So, when I last left, I was practically running out the door to get away from work and was desperate for a weekend, any weekend, so long as it long!!
No sooner was I relaxing into my weekend (hard-won) on a sleepy Saturday morning when I woke up suddenly and unpleasantly with a horrible wrenched neck. It was excruciating. I couldn’t look to the right, the back of my head/neck hurt, it hurt to chew anything – my jaw ached, and my shoulder/neck area felt frozen and throbbing, alternately.
No rest for the wicked?
Secretly, I hoping to run to the barn on Saturday, where I would ride Oats and have my husband pick me up from the barn to go straight to my in-laws farm (maybe soon to not be their farm if the sale goes through, more changes,. eek!!). Instead, I could barely walk.
Walking even jostled my neck horribly. I was in a ton of pain, on muscle relaxants and alternating hot/cold therapy to just be somewhat mobile. No running for me. I decided to ride anyways (because I’m insane??) but my husband had to help me get Oats out of his pen, groom him- it took forever – because he was so muddy, and lead Oats to and from the arena.
Once I was on, things were ok, though I couldn’t look right at all and was very uncomfortable trying to go right on Oats. He was a good sport though, and seemed very careful with me–even though we were doing a bit of jumping!
We got some photos, and I hopped off gingerly, and Ian led Oats back to the barn and helped me untack, carry my saddle back to the barn, and unbridle Oats. That was pretty funny, he tried to pull the whole bridle off Oats’ head w/o undoing the noseband, but did manage to get the throatlatch off. Oats was like WTF? But he’s a good pony now and didn’t take advantage…
We called it a ride, and headed off to the in-laws farm. There, I upped the painkillers a bit and enjoyed some pear picking in the pouring rain (hah!!) and a lot of good quality hot tub and wine time. Sure didn’t hurt my neck situation at all, but mannnnnn did I feel it the next morning…
My neck was pretty much healed by Sunday morning but my wine hangover had a ferocious hold on me. I was like, I’m hungry!! I’d eat something…”I feel sick!!”….I’m hungry!!! I feel sick!!
All morning. Gag.
I didn’t have much time to feel sorry for myself though. We were up and out of the house to cheer on my friend who was running his second marathon!!! Gidget was miserable, whiny and annoyed at waiting around to watch. I was pretty happy though, we managed to cheer him on and get a great photo too! He did awesome.
Then, I felt inspired….
And not quite so sick anymore.
So, like the crazy person I am, I decided to run to the barn, ride, and then maybe run home. Note: this is not a short distance.
My own horse-half marathon? A new challenge? A way to work out the extreme pressure and anxiety I’d been experiencing throughout the week, and was too injured too often to resolve it through exercise?
No matter the reason–I was going to DO IT!
And so, I did. And you know what? It was fine. I jogged to the barn, waved hi to my friend Sarah who saw me at an intersection- and said I was crazy, haha. And I rode and STILL had too much ‘intensity’ in my ride on Oats. Luckily he is still a forgiving pony and he was a good boy for me, even when I come to the barn ‘running high’ and with extra energy I can’t resolve normally.
We worked through some poles- they were terrible, he does better at jumps- and then a brief lateral session once way each where he was quite reasonable, and he was sooooooo sweaty! I then sponged him off, ate a coconut-chocolate Clif bar, and changed back into my clammy workout clothes and prepared to run home.

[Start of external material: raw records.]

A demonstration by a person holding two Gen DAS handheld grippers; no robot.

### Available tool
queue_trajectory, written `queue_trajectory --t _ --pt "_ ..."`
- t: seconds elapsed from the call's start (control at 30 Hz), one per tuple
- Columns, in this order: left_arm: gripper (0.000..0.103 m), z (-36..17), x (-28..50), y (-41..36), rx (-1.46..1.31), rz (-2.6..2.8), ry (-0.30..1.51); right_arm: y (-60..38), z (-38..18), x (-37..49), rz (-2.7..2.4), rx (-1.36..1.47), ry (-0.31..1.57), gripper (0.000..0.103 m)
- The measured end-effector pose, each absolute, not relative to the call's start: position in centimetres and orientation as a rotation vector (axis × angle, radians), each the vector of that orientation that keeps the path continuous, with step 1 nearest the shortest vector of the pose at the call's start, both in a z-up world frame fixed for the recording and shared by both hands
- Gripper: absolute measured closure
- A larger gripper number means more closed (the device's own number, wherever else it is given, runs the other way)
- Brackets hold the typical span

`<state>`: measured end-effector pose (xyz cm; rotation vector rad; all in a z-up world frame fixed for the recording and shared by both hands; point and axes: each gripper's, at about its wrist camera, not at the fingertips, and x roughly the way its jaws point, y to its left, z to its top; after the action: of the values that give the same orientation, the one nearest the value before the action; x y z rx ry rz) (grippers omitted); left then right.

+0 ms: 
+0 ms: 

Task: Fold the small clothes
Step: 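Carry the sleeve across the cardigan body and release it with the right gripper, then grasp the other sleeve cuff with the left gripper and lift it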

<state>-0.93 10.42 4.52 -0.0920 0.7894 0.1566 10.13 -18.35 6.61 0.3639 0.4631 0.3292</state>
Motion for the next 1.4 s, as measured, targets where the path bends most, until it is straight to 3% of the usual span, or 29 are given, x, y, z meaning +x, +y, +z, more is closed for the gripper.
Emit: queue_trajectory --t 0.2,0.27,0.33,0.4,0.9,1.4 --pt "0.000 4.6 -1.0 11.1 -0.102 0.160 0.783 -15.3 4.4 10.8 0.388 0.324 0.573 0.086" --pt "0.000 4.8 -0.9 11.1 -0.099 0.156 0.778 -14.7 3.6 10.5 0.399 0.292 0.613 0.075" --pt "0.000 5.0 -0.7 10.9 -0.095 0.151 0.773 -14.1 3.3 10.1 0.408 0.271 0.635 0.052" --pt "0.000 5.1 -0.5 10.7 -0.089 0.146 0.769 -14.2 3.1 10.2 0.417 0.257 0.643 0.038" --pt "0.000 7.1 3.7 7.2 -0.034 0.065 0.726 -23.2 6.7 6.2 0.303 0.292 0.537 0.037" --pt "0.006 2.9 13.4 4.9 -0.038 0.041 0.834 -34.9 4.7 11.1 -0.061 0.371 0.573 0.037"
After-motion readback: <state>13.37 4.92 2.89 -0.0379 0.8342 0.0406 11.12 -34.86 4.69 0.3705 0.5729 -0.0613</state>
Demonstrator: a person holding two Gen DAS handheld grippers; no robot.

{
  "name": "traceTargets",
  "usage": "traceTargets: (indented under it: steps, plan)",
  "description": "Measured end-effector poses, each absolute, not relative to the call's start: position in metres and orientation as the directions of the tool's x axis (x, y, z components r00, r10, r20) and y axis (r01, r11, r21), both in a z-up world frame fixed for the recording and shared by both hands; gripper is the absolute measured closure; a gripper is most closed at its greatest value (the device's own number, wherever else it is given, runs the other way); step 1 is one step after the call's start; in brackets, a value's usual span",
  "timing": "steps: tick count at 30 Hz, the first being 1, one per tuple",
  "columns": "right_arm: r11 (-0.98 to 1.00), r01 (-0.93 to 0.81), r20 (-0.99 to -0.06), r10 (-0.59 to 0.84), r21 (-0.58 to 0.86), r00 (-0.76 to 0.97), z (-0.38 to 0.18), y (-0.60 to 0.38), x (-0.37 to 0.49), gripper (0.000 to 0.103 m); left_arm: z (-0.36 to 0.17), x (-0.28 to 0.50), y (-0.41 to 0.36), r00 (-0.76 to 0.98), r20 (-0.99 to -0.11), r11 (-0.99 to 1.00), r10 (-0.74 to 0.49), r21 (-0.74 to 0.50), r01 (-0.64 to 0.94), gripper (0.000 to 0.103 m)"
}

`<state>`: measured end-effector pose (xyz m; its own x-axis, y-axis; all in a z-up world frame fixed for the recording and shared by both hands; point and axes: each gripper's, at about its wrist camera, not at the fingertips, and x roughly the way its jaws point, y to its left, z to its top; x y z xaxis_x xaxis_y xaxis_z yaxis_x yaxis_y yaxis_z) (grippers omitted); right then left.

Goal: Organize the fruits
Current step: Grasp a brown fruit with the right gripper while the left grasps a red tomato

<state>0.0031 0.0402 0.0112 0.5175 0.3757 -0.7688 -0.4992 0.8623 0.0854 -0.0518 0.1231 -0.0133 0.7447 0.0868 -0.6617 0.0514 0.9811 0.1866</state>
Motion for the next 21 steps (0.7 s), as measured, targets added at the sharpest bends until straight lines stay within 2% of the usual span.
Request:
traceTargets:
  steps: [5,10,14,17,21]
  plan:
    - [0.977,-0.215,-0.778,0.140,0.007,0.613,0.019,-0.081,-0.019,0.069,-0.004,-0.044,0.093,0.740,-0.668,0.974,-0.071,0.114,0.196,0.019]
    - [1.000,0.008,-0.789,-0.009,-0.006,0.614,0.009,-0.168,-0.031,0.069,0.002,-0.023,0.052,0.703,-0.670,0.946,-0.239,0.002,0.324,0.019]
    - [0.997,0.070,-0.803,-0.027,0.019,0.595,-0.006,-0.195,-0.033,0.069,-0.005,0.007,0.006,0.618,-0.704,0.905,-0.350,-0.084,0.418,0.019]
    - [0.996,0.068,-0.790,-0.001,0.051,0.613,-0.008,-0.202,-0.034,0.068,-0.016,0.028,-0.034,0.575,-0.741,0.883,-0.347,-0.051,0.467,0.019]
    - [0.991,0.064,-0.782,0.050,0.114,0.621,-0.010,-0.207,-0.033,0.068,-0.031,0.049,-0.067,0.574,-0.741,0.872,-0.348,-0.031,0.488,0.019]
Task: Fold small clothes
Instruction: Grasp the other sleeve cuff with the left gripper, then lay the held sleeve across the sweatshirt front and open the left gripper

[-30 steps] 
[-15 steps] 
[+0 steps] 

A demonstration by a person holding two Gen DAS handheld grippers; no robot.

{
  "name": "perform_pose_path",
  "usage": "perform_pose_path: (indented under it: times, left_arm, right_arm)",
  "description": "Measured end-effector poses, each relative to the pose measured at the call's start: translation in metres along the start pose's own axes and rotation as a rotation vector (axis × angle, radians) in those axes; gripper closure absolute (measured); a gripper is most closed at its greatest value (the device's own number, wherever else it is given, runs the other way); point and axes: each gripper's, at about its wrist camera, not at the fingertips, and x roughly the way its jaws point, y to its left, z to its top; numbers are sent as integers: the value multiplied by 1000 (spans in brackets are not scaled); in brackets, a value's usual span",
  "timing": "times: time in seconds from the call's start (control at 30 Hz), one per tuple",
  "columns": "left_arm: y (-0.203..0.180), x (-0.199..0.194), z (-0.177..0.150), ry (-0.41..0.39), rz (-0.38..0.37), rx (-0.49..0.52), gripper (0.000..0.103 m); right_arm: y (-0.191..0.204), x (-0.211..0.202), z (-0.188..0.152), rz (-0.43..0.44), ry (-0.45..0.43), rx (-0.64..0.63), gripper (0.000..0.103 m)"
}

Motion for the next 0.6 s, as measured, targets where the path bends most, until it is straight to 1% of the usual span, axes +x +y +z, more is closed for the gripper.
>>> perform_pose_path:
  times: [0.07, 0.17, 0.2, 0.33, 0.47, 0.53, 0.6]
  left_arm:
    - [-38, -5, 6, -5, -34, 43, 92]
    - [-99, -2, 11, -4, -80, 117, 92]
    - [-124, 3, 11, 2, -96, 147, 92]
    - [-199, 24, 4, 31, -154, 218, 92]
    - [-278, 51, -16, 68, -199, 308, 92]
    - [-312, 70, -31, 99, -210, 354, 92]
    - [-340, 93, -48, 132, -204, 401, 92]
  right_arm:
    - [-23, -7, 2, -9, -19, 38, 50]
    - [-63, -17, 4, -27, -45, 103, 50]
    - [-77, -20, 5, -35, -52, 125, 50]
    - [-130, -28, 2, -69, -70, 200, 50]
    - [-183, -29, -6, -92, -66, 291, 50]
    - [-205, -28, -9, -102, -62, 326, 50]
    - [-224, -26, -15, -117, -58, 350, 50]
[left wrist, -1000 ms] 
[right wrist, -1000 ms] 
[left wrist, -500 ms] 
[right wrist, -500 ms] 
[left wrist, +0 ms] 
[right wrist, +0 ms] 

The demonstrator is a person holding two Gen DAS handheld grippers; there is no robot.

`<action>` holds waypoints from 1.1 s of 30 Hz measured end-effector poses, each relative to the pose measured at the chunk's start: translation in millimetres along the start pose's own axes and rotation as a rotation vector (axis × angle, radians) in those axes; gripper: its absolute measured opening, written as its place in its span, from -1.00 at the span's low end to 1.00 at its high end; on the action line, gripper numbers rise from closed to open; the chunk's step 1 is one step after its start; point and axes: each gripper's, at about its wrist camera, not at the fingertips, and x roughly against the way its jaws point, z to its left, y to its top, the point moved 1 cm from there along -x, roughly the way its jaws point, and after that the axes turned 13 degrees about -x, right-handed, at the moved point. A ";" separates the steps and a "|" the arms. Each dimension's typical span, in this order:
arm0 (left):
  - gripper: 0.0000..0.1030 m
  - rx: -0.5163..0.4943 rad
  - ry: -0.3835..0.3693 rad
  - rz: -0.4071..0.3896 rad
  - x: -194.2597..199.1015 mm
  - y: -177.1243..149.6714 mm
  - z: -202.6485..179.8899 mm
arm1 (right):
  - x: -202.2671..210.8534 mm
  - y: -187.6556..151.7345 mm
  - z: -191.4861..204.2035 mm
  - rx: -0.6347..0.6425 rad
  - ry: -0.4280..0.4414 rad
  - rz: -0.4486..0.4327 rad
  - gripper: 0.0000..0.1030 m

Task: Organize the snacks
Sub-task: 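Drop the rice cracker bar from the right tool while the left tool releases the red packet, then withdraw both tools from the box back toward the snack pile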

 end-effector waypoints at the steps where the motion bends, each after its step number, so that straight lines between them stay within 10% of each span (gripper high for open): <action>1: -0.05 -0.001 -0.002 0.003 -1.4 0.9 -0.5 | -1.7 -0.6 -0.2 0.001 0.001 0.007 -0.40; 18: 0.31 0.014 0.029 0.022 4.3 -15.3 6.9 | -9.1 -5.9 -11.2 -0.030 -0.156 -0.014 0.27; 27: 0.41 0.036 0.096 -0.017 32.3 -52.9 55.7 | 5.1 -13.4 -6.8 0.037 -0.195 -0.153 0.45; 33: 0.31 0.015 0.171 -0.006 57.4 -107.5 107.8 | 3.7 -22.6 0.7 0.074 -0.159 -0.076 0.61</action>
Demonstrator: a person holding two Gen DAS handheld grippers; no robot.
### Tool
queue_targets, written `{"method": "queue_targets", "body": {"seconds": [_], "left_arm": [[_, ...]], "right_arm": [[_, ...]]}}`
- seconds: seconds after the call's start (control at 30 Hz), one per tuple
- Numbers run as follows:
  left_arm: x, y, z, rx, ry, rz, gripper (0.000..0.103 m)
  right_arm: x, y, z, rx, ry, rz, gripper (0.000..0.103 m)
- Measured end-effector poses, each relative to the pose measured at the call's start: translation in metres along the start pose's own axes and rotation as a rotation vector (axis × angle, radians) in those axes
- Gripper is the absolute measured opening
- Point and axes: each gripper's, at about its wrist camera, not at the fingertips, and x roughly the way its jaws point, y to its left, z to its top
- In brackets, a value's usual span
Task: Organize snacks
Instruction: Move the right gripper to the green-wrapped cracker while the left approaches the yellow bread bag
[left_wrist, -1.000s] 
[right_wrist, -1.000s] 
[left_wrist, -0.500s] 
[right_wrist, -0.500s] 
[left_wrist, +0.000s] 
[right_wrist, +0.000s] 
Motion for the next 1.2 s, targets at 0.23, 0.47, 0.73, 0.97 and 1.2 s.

The run home wasn’t quite as smooth as the way there- my stomach started hurting a LOT, I kind of blame eating the Clif bar so soon after riding and then running again- and my knee was bugging me a bit, and the noise on my calf injury got turned up too…
But I made it fine, it just took a long time.
So, Sunday was an investment in time. Me time. Time to work out whatever anxiety I had going on through my running and riding.
The next day I felt pretty good, tired, but good. Sometimes the fire that burns inside burns too hot and too bright, and threatens to consume us. My way of dealing with it is through exercise.